**TASK TO COMPLETE**
Once the line containing "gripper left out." is found in the records below, return it and each following line exactly, up to and including the line containing "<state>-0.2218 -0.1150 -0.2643", and nothing else.

────────

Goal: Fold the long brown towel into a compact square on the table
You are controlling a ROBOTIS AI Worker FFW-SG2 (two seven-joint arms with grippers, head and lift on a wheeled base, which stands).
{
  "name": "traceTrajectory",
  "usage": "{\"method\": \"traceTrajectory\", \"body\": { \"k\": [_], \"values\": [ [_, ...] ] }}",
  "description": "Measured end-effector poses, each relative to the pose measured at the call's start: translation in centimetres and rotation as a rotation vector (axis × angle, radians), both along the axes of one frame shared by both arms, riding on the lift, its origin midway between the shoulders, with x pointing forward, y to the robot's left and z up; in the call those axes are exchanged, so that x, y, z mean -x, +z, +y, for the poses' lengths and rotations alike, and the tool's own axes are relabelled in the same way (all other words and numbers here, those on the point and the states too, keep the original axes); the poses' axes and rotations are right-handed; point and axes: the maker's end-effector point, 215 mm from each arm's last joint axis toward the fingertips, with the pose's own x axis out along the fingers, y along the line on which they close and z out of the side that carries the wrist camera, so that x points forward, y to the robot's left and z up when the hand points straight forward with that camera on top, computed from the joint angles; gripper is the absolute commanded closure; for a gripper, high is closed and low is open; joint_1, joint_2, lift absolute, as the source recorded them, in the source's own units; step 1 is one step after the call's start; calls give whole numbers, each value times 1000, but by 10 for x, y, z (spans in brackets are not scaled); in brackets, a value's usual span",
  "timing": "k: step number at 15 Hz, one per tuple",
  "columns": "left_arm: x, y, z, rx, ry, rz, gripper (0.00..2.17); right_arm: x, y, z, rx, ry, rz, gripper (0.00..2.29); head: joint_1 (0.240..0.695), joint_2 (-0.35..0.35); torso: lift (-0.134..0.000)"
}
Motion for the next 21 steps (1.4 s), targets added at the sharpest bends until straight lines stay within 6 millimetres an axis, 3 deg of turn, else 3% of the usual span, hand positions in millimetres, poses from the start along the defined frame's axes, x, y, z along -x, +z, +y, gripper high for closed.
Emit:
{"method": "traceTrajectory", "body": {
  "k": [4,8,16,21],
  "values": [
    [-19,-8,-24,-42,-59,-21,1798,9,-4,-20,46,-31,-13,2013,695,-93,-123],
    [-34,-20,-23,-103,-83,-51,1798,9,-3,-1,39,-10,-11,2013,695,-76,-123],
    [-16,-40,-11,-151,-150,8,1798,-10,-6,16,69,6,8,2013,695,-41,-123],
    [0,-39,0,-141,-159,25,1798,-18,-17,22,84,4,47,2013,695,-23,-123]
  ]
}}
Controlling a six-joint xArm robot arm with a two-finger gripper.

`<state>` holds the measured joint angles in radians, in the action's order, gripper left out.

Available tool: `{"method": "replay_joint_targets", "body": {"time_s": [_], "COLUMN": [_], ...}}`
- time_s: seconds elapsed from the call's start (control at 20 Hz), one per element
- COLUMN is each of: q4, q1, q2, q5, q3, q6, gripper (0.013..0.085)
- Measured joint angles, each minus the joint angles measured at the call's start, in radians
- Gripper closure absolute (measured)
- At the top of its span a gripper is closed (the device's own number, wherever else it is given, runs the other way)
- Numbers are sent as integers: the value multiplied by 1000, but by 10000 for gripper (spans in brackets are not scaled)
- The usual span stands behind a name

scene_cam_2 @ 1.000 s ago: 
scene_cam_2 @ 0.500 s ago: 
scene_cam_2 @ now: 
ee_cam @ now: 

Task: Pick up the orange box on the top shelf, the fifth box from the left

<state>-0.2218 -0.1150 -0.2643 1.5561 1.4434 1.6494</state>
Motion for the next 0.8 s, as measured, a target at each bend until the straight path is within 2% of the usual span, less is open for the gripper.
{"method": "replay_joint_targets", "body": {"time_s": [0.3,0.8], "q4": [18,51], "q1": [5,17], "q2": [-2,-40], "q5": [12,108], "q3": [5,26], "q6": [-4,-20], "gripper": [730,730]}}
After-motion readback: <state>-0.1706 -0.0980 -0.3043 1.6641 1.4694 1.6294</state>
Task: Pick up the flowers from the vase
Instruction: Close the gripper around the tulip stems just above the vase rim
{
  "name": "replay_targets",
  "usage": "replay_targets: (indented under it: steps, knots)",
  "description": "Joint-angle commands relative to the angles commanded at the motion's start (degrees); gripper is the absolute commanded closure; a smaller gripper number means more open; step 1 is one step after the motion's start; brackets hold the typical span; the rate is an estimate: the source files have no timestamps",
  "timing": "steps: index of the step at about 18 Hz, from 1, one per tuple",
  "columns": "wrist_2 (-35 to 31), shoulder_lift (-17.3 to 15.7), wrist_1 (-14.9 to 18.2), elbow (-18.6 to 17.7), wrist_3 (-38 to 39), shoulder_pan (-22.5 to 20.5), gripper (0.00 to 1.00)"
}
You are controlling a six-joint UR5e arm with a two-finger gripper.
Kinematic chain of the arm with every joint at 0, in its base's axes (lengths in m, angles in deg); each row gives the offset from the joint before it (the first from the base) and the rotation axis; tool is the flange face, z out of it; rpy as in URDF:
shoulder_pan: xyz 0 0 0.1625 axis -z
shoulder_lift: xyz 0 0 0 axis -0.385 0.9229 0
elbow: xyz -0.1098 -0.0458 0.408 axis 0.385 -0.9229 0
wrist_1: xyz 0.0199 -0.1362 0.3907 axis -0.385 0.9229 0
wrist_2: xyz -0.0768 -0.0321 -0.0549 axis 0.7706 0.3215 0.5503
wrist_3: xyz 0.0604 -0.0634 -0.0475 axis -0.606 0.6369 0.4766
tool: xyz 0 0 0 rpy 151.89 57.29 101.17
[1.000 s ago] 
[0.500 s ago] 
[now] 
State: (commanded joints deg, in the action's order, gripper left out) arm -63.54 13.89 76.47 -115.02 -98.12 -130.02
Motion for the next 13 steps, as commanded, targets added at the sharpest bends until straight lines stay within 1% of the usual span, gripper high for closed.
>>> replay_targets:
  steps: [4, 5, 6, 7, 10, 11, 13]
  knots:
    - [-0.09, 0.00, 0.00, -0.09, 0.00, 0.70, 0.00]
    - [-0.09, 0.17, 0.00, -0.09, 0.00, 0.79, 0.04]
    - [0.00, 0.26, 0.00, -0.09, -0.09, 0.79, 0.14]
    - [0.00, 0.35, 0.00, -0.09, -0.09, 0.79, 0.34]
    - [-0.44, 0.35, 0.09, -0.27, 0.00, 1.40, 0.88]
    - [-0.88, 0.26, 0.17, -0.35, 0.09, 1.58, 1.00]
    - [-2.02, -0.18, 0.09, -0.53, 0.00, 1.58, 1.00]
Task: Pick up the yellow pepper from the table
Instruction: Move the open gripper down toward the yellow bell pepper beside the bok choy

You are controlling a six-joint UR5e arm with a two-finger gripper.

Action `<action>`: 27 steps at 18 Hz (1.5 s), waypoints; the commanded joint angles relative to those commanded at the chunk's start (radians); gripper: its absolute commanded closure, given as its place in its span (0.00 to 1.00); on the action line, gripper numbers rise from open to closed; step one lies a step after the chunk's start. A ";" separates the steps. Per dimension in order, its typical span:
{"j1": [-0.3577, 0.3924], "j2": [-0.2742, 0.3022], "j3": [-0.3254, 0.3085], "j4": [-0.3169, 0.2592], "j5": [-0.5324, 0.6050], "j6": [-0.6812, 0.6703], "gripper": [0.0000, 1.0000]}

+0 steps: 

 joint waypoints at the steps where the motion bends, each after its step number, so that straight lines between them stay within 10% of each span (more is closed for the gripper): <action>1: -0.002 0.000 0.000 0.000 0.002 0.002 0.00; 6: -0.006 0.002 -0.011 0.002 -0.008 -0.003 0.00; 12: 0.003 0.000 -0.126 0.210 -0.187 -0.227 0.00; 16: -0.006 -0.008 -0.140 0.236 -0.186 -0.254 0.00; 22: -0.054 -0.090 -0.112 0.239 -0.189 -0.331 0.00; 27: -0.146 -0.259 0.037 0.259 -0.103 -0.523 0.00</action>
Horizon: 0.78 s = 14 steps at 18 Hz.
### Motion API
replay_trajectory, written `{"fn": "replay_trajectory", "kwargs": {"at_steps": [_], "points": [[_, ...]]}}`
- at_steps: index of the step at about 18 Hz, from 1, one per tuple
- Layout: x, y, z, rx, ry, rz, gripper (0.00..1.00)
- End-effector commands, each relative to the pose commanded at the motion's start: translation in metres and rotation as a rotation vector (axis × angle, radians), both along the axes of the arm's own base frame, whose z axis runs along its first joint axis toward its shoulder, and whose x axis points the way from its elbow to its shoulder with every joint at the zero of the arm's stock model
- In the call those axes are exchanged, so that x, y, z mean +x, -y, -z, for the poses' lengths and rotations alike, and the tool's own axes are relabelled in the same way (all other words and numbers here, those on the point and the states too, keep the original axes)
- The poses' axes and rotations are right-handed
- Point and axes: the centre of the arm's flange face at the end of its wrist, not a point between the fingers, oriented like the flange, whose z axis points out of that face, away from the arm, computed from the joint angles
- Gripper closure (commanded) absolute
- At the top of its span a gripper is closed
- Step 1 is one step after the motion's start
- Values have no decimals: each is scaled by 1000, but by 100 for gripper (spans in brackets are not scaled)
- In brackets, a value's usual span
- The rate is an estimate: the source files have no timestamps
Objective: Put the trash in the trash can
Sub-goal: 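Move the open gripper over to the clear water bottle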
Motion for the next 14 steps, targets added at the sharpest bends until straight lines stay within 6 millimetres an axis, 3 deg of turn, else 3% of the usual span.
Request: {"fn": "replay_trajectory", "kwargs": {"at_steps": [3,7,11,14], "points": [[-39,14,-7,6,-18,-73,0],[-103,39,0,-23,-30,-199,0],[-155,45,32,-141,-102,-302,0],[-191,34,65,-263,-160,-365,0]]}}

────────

**RESPONSE TO THE TASK**
`<state>` holds the measured joint angles in radians, in the action's order, gripper left out.

Available tool: `{"method": "replay_joint_targets", "body": {"time_s": [_], "COLUMN": [_], ...}}`
- time_s: seconds elapsed from the call's start (control at 20 Hz), one per element
- COLUMN is each of: q4, q1, q2, q5, q3, q6, gripper (0.013..0.085)
- Measured joint angles, each minus the joint angles measured at the call's start, in radians
- Gripper closure absolute (measured)
- At the top of its span a gripper is closed (the device's own number, wherever else it is given, runs the other way)
- Numbers are sent as integers: the value multiplied by 1000, but by 10000 for gripper (spans in brackets are not scaled)
- The usual span stands behind a name

scene_cam_2 @ 1.000 s ago: 
scene_cam_2 @ 0.500 s ago: 
scene_cam_2 @ now: 
ee_cam @ now: 

Task: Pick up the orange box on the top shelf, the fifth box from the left

<state>-0.2218 -0.1150 -0.2643 1.5561 1.4434 1.6494</state>

Nothing remains to add to the answer.